My (romantic) partner leaves for Costa Rica next Friday. The universe is telling me, “Merry Christmas! Happy New Year! I’m taking away your source of happiness and love!” Nothing like starting 2016 with utter heartbreak, huh? But life goes on.
As you could probably tell by my last post, I’ve been contemplating my depression and its relationship with my romantic partners. Naturally, when breakups happen I’m not exactly a ray of sunshine, but I think it’s more than that. For instance, this past semester I dated quite a bit (at least compared to the past 3 years of my life). The more I felt like shit, the more reckless I became, racking up messages off of Tinder and
likes off of Okcupid. I did the little dating dance, where you like their profile, send some flirty messages, go on a date, and then never talk to them again. This didn’t exactly make me feel better, but it took my mind off of things. “I’m getting out,” I told myself. “I’m meeting new people and trying new things. Depressed people don’t do that.” The dating dance was sort of a denial dance as well.
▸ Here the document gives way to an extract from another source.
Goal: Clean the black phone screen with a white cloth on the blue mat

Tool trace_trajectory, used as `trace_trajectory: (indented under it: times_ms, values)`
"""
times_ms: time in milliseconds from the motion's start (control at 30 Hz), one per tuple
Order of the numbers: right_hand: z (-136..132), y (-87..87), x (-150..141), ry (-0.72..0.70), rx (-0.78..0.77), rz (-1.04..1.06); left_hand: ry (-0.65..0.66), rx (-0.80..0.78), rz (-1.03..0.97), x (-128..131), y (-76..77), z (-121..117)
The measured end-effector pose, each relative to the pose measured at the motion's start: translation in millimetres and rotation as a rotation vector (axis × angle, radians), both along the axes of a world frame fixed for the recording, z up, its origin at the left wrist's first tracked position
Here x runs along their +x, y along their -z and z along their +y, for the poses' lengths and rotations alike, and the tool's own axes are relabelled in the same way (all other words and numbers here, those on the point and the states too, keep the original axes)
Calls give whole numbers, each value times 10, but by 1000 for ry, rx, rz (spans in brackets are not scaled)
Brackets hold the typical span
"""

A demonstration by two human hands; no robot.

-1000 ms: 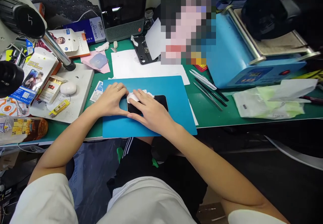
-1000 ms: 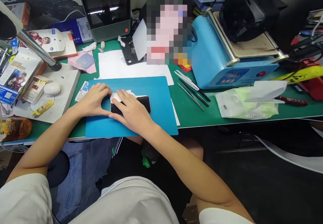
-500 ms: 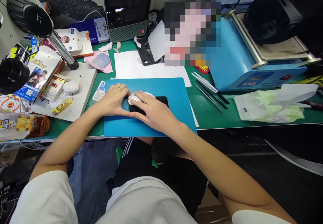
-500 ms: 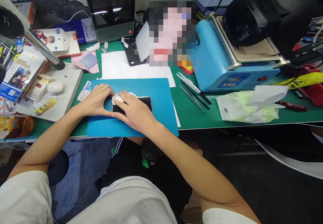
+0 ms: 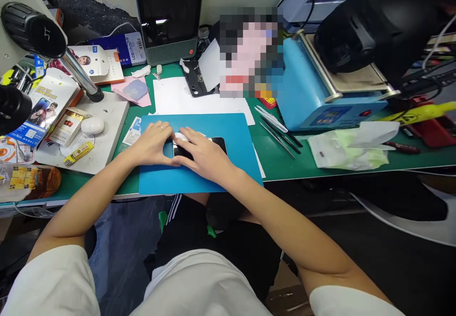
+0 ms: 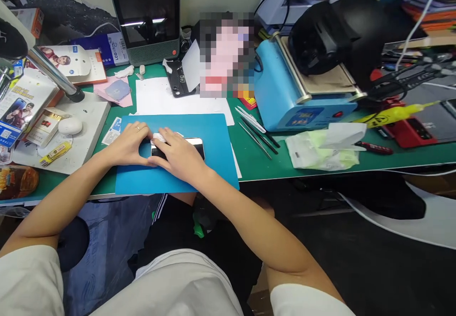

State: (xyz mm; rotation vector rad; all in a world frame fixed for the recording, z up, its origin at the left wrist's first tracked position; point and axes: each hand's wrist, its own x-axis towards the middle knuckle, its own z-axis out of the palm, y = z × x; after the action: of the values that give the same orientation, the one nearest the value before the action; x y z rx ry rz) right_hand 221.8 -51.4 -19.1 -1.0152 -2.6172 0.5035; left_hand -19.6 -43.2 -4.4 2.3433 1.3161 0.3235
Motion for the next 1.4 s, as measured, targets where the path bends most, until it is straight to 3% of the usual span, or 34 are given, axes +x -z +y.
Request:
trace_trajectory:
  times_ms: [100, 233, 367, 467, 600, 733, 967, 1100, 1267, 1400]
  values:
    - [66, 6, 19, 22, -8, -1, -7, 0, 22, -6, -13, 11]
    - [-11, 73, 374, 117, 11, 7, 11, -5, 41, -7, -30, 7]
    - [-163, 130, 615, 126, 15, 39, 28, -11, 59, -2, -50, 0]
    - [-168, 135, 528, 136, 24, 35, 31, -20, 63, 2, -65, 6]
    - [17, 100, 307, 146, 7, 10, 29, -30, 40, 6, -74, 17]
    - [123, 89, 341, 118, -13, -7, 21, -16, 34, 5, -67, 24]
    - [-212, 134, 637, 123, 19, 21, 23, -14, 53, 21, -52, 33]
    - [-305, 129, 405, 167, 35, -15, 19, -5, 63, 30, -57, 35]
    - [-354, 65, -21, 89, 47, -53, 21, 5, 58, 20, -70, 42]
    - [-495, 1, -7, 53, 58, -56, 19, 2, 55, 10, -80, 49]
It’s like when I was seeing this one guy Jeremy (I’m not even going to bother changing his name…that’s how little this guy really meant big picture-wise). Isaac had just kicked me to the curb, my then ex-girlfriend was dating someone else while also seeing me, and I was harboring a mess of sadness and angry about Fred. Jeremy was simple: we went out for a beer the first night together and by the end of it were making out hardcore on the hood of his car. I knew he wanted to fuck me, and as long as I was just interesting enough (but also boring enough not to encourage true feelings) he would help me waste my time. So we kept seeing each other, and it was fine. Then when my ex-girlfriend and I got back together I just quit texting him. And you know what? He never texted me back, either. It was over just like that…simple. And I felt completely fine about it.
Now, while this kind of behavior didn’t bother me in the moment, I realized how superficial it all was once I remembered the people who had actually mattered. Thoughts of Fred, Isaac, and my now current partner made me remember how much I was still missing. The lack of romance in my dating left me empty, and while empty was less risky it was also doing nothing to help my depression. Empty distractions did nothing to sooth the heartbreak I still felt, and even though I had physically moved on, my brain was still stuck.
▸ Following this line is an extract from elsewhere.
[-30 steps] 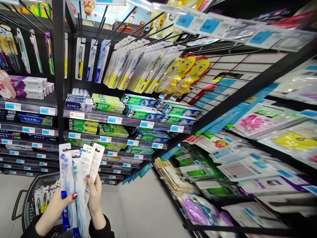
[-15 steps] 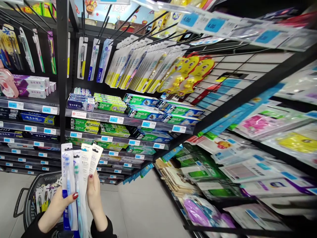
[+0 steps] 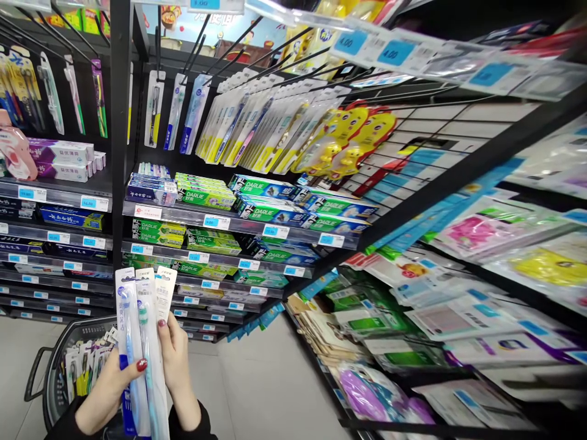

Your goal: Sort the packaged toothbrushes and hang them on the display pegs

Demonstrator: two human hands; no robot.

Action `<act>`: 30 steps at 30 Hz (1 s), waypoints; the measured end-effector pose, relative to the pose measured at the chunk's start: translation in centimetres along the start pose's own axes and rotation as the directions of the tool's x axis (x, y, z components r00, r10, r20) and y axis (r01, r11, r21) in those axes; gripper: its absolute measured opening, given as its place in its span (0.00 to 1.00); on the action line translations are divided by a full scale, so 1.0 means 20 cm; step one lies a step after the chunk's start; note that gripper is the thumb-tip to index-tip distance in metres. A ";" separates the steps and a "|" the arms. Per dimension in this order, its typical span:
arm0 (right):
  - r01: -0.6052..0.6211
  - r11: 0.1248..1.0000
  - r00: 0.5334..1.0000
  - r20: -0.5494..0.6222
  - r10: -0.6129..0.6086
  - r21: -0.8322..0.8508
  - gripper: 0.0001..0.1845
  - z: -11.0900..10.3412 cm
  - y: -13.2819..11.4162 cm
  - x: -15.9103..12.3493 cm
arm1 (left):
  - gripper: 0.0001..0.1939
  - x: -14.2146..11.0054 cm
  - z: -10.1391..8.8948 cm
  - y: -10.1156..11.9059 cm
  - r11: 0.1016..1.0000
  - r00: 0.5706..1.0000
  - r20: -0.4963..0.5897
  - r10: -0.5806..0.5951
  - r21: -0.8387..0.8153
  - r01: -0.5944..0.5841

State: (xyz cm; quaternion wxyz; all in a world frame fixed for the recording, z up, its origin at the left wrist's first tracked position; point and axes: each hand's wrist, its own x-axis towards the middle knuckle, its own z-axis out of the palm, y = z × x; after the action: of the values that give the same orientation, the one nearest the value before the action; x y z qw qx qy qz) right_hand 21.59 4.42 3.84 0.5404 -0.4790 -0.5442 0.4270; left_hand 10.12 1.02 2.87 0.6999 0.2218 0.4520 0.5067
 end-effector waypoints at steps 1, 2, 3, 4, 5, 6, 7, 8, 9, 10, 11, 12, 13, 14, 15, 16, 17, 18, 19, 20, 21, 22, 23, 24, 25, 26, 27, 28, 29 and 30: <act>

I worry that I will fall back into this old pattern once my partner leaves for Costa Rica. It’s not like I want to date anyone else…I need to use this time to focus on building myself back up and getting my balls back, haha. But I’m terrible at dealing with loneliness, and when I get lonely the depression usually kicks in. So what then?
Well, I’ve started seeing a new therapist for one thing. After weeks of back and forth scheduling, I finally had my first appointment and it went alright. But seeing a shrink won’t fix everything. So, to fill my time otherwise, I’ve started painting and crafting. Right now it’s just Christmas gifts, but since it makes me feel super calm I’m going to do my best to keep at it. And then I’ve got a few goals for myself to reach, since I’m sort of anal like that. I want to make more friends to play board games with, and I want to work with my therapist on believing the friends I currently have don’t hate my guts. It’ll be a process.
I know I sound like a real bitch, with my “dating” habits and the fact that I’ve spent this blog post talking about myself rather than the amazing person I’ll be losing. But what else am I supposed to do, just tell you all I’ll cry myself to sleep and resort back to cutting myself? I’m not doing that shit again—I’ve got to keep my eyes on what I can make better in my life, despite my shitty habits. Because even though the universe is shitting on me this holiday season, I refuse to believe that’s all my life will become.
There’s gotta be more than just loss around the corner.